Incredibly gendered harassment.
Now, no one is claiming that men don’t get harassed on the internet. Just that it’s different. I have posted the types of comments that I get on the regular in forums talking to male-identified bloggers and podcasters, and without exception not a single one of them has received a rape threat. They are almost never called whores, sluts, or any number of other charming words.
I’ve received hundreds of these comments over the years. Mostly in the year and a half after the Dickwolves saga.
Oddly enough, also, none of the guys get told they shouldn’t sound so angry and that they are much more pleasant to listen to when they talk about happy things. They are never told they talk too much. They are rarely cred-checked.

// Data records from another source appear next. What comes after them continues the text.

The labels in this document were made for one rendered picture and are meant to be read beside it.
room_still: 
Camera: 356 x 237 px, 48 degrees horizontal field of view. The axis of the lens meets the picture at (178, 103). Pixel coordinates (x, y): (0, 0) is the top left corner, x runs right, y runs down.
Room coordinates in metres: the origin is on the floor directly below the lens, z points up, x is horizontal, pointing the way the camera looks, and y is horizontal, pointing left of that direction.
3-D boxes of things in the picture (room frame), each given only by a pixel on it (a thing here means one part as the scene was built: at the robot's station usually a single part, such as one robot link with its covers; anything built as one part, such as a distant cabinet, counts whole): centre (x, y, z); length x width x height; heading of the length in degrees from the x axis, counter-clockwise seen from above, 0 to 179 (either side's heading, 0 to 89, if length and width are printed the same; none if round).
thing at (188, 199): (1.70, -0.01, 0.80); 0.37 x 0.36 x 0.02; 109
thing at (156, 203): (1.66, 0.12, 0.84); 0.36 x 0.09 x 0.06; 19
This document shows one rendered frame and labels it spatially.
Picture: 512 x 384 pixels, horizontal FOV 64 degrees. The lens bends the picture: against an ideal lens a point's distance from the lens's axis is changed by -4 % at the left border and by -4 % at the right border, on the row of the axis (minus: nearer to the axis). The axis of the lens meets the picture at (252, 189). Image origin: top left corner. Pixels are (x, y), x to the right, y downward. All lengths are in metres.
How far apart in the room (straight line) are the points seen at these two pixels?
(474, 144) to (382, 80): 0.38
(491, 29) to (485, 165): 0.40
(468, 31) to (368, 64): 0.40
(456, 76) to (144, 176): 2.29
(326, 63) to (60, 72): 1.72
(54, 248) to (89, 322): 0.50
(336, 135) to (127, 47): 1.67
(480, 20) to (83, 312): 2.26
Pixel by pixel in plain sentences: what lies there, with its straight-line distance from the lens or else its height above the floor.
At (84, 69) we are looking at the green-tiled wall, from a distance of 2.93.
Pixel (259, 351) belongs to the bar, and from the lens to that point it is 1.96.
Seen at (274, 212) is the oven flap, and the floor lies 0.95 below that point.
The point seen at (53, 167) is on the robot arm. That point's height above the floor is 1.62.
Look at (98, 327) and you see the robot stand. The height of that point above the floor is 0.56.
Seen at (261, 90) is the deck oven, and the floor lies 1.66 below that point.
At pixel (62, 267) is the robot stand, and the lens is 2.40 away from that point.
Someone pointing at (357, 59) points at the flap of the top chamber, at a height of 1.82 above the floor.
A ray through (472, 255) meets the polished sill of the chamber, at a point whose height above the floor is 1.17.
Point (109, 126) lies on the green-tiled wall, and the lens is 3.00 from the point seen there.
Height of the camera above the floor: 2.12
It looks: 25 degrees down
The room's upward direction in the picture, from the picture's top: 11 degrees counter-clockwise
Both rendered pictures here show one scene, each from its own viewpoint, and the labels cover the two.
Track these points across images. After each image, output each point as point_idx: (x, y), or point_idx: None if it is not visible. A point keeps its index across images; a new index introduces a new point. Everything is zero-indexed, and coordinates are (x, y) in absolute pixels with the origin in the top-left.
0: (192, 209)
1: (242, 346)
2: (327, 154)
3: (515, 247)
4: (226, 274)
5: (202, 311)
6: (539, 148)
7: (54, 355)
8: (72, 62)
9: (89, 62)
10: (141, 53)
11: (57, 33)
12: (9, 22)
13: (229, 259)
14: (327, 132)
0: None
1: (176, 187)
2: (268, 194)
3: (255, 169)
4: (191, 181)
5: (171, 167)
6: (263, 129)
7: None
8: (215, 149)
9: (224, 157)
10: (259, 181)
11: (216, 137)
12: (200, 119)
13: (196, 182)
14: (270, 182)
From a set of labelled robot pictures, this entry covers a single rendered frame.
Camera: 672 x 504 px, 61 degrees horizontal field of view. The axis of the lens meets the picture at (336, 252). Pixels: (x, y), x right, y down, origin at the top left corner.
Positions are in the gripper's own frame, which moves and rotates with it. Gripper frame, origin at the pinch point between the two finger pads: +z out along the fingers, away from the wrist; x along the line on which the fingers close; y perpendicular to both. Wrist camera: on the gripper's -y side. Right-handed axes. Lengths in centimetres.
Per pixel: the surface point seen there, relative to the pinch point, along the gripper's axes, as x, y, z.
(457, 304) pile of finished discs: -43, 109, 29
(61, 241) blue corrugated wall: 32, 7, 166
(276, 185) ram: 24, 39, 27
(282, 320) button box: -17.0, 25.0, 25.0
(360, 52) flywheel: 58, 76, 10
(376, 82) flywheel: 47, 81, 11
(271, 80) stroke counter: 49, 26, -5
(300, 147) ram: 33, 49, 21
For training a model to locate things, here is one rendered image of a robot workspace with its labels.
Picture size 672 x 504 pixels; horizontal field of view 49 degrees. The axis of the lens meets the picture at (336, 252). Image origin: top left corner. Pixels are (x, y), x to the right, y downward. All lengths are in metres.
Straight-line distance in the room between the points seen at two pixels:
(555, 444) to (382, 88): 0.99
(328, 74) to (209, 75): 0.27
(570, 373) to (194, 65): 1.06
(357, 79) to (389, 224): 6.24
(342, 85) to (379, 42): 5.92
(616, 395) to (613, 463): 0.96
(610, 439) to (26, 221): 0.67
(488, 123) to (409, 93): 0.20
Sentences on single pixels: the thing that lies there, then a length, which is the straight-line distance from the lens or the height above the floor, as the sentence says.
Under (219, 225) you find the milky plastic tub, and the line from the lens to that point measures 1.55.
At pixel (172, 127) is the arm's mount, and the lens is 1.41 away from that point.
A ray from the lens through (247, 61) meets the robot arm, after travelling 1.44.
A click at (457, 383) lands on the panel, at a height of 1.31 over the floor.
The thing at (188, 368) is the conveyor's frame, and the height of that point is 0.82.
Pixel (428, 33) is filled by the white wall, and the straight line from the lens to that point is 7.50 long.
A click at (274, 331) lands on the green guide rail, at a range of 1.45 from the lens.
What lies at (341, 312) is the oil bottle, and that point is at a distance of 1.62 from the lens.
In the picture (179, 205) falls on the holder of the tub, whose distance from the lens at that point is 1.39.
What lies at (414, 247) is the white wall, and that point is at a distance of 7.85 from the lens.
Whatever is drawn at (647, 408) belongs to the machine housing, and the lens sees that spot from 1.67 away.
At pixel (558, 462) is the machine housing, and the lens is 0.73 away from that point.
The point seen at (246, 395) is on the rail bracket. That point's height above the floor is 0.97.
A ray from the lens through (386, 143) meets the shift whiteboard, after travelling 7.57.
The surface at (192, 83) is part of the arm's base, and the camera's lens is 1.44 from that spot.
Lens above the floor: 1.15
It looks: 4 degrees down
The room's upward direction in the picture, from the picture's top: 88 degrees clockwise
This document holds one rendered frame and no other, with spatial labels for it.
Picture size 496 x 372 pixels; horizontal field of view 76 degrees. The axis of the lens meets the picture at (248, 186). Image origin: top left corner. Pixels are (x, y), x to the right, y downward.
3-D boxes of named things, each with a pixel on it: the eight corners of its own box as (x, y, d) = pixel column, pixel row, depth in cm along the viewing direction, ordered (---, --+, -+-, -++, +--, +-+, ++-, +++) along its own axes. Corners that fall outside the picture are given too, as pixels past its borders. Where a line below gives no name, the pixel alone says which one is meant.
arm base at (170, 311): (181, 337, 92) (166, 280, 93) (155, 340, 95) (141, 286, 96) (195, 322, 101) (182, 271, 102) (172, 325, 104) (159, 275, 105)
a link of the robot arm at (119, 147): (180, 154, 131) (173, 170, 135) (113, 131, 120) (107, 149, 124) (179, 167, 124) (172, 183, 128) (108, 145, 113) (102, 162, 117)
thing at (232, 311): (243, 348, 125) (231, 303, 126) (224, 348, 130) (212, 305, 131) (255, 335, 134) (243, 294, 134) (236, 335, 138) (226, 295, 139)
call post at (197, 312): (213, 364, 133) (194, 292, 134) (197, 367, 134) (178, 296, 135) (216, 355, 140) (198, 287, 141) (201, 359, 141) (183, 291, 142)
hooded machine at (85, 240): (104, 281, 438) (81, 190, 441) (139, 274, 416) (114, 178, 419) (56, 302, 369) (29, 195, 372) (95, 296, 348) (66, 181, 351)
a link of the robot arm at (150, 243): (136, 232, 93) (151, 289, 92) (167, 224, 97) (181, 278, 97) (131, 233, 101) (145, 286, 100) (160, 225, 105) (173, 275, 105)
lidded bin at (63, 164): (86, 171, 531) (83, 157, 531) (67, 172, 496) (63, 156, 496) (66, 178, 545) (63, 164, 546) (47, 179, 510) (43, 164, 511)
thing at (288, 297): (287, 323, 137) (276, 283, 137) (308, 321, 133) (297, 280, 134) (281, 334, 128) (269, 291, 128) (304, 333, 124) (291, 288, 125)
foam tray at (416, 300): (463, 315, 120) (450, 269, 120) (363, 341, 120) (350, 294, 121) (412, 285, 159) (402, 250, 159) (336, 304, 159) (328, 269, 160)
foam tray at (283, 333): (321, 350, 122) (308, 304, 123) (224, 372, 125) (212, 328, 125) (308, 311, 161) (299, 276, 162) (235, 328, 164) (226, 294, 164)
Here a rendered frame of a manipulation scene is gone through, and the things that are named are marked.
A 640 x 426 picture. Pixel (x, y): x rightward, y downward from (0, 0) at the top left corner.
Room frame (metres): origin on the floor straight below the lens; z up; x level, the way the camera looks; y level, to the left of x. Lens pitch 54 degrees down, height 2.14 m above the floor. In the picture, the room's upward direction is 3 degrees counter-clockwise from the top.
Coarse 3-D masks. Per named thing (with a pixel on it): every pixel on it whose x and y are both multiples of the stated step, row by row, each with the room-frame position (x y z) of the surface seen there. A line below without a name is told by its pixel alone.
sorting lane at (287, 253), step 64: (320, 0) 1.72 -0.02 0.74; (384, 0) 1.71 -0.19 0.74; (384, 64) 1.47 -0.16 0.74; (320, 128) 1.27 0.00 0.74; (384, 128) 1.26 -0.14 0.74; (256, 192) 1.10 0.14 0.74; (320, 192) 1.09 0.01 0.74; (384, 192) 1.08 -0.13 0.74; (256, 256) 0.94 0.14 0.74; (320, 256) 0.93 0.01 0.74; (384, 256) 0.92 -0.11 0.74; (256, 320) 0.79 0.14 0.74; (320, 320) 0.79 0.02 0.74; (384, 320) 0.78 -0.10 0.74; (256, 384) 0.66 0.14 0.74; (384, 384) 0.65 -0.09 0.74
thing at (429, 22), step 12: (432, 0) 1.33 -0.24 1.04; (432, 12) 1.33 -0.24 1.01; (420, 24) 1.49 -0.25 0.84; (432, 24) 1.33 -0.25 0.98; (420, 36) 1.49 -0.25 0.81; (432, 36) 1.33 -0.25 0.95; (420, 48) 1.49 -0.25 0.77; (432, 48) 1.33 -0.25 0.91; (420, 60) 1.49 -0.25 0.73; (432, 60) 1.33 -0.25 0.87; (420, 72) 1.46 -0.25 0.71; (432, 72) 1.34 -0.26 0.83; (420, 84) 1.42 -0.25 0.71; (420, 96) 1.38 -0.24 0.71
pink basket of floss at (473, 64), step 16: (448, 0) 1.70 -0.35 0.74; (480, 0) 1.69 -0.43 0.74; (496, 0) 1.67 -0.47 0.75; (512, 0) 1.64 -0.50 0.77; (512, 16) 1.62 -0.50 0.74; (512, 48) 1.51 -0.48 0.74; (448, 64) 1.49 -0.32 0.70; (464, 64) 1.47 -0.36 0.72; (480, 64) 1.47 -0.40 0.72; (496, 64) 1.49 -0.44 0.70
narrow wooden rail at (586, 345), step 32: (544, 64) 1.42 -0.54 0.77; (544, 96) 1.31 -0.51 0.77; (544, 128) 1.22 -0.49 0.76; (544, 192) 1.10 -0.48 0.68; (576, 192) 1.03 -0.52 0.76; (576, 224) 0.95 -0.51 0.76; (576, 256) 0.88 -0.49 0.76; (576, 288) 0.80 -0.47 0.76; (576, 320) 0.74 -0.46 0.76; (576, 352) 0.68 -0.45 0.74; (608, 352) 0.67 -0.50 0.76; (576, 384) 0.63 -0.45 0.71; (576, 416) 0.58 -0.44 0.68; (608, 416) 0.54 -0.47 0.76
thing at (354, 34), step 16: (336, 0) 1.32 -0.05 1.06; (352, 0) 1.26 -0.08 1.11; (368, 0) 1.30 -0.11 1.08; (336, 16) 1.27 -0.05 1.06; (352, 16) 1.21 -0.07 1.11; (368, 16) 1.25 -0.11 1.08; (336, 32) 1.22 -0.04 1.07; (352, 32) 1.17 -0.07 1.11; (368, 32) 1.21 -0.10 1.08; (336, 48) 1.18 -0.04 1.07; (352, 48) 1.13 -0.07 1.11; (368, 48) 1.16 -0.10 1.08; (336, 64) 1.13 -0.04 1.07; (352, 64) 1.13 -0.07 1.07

I waffled like hell about posting this here, but people kept liking it and commenting on a rough draft of it on G+. It obviously struck a chord with many women, and several men.
Would trading the stress of a dayjob for the stress of dealing with the bullshit INSTEAD of doing both simultaneously help? Maybe.
Is belligerence enough?
Can I overcome the demons in my own head and not self-sabotage?
Are the steps I’ve taken to obscure my physical location enough?
Am I going to have to carry something that can be a weapon at all times again? Ok, I already do, but will it become imperative instead of a quirk of personality?
I don’t fucking know.
What I do know is when I see dudes ostensibly on my side saying nothing when someone is harassing women it makes it that much harder to keep going.
I know that when I get passed over for something because I’m not ‘professional’ enough, and then a dude with less experience and knowledge gets tapped, it hurts and makes it that much harder to keep going.
I know that watching women all around me zealously moderate all of their social interactions with social media, winnowing down the number of people they truly trust to teeny circles and lists because they HAVE to to get or keep jobs (and their sanity) makes it that much harder to keep going.
When people call someone a moderate because he’s never used the word cunt (where they could hear it) in his “criticism” of women in my subcultures, and that is literally the only difference between him and the Gamergaters, it makes it that much harder to keep going.
It’s hard. As much as I love blogging and podcasting and even doing the video blogs, it takes energy to put yourself out there and say, “Here, please like my stuff enough to pay me for it!”
It takes more energy to know that the rape and death threats, and the gendered insults, and cries of “Fat ugly prude slut!” are ever just around the corner. It takes more energy to respond with guarded care to someone who might be a douche, or just a clueless kid, but you don’t know yet. Because some dogwhistles are kind of diffuse and you can’t always tell right away.
Doing this blog takes a lot more energy than people think, even myself. Because I love doing it, and I don’t always see when the attacks start to sap my energy levels.
But disregarding all of that, I am going to keep going and I do have plans, which I will elaborate upon as we go along.
Thanks for reading! You guys are the best!